Ass over tea-kettle

One day, several years ago, my late Great-Gramma Mable (Dad's Gramma) had been diagnosed with breast cancer (not so funny, I know, but just wait...) Gramma was into her 90's and old age was taking it's toll, such as hearing.

As a family, we took Gramma Mable to her appointment to have this cancer removed. So, Grampa Vern drove with Great-Gramma Mable in the passenger seat and Gramma Adele perched in the center of the back seat, leaning forward to speak directly into Great-Gramma's ear. Dad and I followed in a seperate car.

As we were waiting to take a left turn across oncoming traffic into the hospital lot, Grampa decided to go for it. Seriously, this makes me chuckle. So he guns the gas of his Cadillac and the car lurches forward and left, while Gramma Adele goes ass over teakettle backwards in the back seat. All I could see was her feet go up in the air and then..... no more Gramma.

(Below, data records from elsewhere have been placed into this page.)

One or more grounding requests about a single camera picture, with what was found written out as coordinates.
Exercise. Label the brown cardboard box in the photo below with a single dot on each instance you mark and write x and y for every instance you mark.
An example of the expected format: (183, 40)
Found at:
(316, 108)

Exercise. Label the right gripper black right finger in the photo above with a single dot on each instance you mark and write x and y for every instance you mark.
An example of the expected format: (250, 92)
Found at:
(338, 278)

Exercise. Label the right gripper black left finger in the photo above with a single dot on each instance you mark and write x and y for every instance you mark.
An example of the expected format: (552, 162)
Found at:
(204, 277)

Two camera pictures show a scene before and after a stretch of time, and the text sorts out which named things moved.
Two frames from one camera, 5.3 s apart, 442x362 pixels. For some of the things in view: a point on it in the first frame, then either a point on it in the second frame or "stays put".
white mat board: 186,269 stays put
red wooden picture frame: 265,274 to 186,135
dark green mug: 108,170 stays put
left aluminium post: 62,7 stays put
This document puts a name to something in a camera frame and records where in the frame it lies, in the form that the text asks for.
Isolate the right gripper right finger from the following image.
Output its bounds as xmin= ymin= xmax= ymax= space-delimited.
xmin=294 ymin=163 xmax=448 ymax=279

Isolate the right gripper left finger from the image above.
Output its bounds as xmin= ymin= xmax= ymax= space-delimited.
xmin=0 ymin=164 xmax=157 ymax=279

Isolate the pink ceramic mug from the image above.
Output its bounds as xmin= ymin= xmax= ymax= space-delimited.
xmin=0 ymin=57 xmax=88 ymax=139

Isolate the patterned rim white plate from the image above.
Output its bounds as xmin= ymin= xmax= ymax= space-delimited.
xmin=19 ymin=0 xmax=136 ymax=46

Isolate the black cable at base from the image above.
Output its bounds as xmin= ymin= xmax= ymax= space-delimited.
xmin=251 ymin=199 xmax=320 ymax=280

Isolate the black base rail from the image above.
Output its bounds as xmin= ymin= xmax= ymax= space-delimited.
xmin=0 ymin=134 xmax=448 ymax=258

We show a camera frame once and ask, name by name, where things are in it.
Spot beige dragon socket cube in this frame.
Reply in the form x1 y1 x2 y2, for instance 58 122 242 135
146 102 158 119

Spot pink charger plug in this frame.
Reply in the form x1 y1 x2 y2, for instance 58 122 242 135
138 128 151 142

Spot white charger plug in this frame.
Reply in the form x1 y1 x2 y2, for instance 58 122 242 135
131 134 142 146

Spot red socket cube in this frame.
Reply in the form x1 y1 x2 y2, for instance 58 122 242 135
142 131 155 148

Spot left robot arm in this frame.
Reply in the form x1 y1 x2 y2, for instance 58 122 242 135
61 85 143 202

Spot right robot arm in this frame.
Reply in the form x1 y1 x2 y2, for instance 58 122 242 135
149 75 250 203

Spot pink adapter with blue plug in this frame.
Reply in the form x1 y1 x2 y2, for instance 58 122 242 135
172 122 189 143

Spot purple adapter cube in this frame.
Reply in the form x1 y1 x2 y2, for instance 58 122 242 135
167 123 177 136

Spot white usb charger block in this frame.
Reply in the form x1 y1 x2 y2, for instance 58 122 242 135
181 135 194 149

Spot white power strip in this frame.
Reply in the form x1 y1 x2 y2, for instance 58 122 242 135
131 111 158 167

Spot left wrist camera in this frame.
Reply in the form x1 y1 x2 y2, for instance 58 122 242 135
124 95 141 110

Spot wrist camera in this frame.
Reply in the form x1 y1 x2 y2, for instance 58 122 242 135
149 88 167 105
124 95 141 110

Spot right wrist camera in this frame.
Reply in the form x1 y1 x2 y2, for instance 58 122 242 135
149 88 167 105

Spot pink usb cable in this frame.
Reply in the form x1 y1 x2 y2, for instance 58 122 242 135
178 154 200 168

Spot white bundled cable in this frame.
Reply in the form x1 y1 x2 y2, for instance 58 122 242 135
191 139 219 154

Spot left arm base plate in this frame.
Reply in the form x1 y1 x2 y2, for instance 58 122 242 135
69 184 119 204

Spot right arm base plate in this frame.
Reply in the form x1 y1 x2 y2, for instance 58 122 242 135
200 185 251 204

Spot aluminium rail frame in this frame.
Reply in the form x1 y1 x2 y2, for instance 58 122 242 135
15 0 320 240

Oh, I cried so hard becuase I was laughing so hysterically. Needless to say, my grampa really got a tongue lashing which only enhanced my amusement. We were in the lobby, my eyes all puffy and my amusement barely contained, when they walked in. I don't think Gramma had realized that we witnessed it but she did once she saw me.

I don't know what it is, but I just cannot help it. I seriously find other's misfortunes extremely funny. Although my Gramma Adele found little to no amusement in it as she rarely finds Grampa Vern's mishaps funny, it was a welcomed distraction to the day's events and I'll never ever forget the image of her feet in the air! It just tickles me.

1 comment:

  1. Still makes me laugh like the first time you told me!!